As VMs basicamente executam um sistema operacional inteiro, portanto, todas as etapas necessárias para proteger um sistema inteiro são necessárias para uma VM, como:
- Fortalecimento do SO
- Implementando software antivírus
- Aplicação de correção regular e oportuna (pode ser evitada se usar infraestrutura imutável)
- Execução de processos como usuários regulares em vez de root
- Fortalecendo o servidor SSH
- Configurando o firewall
- Reduzindo a superfície de ataque (removendo software desnecessário)
- Usando scanners para identificar vulnerabilidades ao construir a imagem
- Adotando ferramentas para identificar vulnerabilidades em tempo de execução
Como podemos ver nesta lista, proteger uma VM é um trabalho árduo.

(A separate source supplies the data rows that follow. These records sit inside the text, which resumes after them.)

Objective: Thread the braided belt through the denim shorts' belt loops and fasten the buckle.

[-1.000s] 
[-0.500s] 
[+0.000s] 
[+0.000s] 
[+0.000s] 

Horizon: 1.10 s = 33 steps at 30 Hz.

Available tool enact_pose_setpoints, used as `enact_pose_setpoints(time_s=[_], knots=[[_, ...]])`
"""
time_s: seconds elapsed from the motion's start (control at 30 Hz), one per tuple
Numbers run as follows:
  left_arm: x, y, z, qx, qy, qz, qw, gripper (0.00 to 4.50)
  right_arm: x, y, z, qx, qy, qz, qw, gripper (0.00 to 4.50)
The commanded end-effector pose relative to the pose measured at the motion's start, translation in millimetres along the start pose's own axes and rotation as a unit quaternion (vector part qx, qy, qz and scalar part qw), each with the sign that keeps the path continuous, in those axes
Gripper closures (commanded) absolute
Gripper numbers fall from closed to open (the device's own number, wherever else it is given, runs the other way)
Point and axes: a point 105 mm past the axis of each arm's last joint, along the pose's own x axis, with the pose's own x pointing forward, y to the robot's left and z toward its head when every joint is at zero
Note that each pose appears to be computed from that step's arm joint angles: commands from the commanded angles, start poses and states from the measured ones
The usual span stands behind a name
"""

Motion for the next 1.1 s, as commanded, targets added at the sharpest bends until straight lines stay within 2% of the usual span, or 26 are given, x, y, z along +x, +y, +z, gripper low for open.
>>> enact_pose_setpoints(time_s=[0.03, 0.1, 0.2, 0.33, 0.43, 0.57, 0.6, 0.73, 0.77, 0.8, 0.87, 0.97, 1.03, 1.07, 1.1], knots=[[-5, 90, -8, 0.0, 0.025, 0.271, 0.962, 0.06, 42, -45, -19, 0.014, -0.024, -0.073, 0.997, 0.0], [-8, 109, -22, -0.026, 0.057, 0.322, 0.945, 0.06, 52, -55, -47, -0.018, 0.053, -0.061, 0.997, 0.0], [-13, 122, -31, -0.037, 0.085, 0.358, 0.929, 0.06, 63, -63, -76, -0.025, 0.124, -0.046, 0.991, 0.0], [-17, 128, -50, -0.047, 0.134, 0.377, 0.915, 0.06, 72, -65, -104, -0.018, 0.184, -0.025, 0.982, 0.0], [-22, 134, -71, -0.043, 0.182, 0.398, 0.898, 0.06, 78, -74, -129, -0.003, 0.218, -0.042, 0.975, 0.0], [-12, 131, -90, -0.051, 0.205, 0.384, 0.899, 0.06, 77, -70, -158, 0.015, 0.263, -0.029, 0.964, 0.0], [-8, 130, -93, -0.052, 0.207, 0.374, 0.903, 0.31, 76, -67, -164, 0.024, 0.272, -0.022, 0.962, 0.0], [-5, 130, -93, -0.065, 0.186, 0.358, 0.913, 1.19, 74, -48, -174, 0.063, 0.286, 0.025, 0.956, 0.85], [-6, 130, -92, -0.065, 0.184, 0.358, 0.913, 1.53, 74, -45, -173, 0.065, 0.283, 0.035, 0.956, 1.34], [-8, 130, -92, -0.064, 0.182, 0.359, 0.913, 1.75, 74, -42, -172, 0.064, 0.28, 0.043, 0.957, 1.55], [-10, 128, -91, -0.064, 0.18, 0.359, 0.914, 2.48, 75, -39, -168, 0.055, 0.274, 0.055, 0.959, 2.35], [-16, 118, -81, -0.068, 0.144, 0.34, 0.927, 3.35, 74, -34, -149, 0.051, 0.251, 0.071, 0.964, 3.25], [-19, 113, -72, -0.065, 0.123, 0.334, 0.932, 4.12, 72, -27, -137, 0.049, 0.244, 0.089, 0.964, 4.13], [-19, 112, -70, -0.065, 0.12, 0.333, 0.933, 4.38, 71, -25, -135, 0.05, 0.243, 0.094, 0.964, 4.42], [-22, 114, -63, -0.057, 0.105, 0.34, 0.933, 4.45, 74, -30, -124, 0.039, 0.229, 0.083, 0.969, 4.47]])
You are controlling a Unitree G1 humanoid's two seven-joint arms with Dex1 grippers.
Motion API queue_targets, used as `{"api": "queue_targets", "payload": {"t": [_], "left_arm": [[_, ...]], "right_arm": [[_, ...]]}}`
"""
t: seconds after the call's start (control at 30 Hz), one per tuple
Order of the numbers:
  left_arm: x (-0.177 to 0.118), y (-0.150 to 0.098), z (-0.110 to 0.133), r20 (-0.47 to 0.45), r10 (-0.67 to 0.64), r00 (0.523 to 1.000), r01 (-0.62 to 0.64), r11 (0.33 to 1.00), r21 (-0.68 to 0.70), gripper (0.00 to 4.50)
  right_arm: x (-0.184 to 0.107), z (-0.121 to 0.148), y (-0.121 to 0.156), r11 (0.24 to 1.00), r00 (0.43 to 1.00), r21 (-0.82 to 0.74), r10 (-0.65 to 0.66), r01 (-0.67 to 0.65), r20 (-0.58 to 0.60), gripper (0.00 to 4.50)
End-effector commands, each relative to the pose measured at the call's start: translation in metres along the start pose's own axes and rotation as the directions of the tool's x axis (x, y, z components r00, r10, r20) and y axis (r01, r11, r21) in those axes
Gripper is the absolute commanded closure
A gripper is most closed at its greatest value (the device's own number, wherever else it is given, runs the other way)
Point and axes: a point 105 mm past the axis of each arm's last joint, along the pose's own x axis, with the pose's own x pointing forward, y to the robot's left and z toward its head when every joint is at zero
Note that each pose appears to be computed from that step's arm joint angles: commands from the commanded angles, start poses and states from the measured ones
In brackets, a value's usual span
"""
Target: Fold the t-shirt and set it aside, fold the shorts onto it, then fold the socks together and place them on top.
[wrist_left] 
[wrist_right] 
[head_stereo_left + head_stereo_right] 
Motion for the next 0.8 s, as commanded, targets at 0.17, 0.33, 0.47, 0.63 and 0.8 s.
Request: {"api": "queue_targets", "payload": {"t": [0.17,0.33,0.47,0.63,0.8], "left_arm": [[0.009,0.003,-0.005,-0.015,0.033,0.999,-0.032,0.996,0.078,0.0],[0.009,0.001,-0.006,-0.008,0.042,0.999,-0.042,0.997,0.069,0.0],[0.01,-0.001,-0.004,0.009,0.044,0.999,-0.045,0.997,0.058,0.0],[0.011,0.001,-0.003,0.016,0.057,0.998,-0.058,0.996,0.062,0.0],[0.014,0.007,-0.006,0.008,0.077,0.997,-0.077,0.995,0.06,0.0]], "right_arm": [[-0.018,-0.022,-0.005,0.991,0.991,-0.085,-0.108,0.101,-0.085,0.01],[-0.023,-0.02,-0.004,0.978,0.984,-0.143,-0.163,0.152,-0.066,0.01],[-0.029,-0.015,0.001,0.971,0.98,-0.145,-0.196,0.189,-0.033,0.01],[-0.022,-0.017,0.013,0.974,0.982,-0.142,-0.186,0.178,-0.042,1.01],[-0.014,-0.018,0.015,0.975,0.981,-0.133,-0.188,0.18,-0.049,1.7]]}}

Muito disso é feito ao construir a imagem que será usada para executar a VM, mas uma quantidade significativa de trabalho ainda é feita em tempo de execução para detectar vulnerabilidades e um sistema comprometido.
Em contraste, proteger um container é mais fácil:
- Certifique-se de não executar o container no modo privilegiado.
- Execute o(s) processo(s) como usuário comum, não como root.
- Garanta que as permissões do sistema de arquivos sejam as mais restritivas possíveis.
- Use scanners para identificar vulnerabilidades ao construir a imagem.
Ainda há aspectos de segurança de tempo de execução relacionados à execução de containers, mas eles geralmente são mais fáceis de manusear e implementar do que para VMs.
Em ambos os casos, todas as etapas descritas para proteger o sistema operacional host no caso da VM acima também se aplicam ao sistema operacional host que executará as VMs/containers.
A CrowdStrike pode fornecer várias soluções para proteger suas workloads contra vírus e outros softwares maliciosos, bem como ataques de rede.
A diferença entre VMs e containers é bem fácil de entender em nível técnico. O contraste entre eles se torna mais aparente e interessante quando observamos os casos de uso relevantes para cada um.
Desde que o Docker foi criado, o uso de containers tem aumentado constantemente. Eles são ágeis e impõem imutabilidade. Além disso, combinados com um orquestrador poderoso como o Kubernetes, eles têm vantagens significativas sobre as VMs. É por isso que os containers estão lentamente assumindo o controle, embora algumas organizações continuem a usar VMs tradicionais por um longo tempo.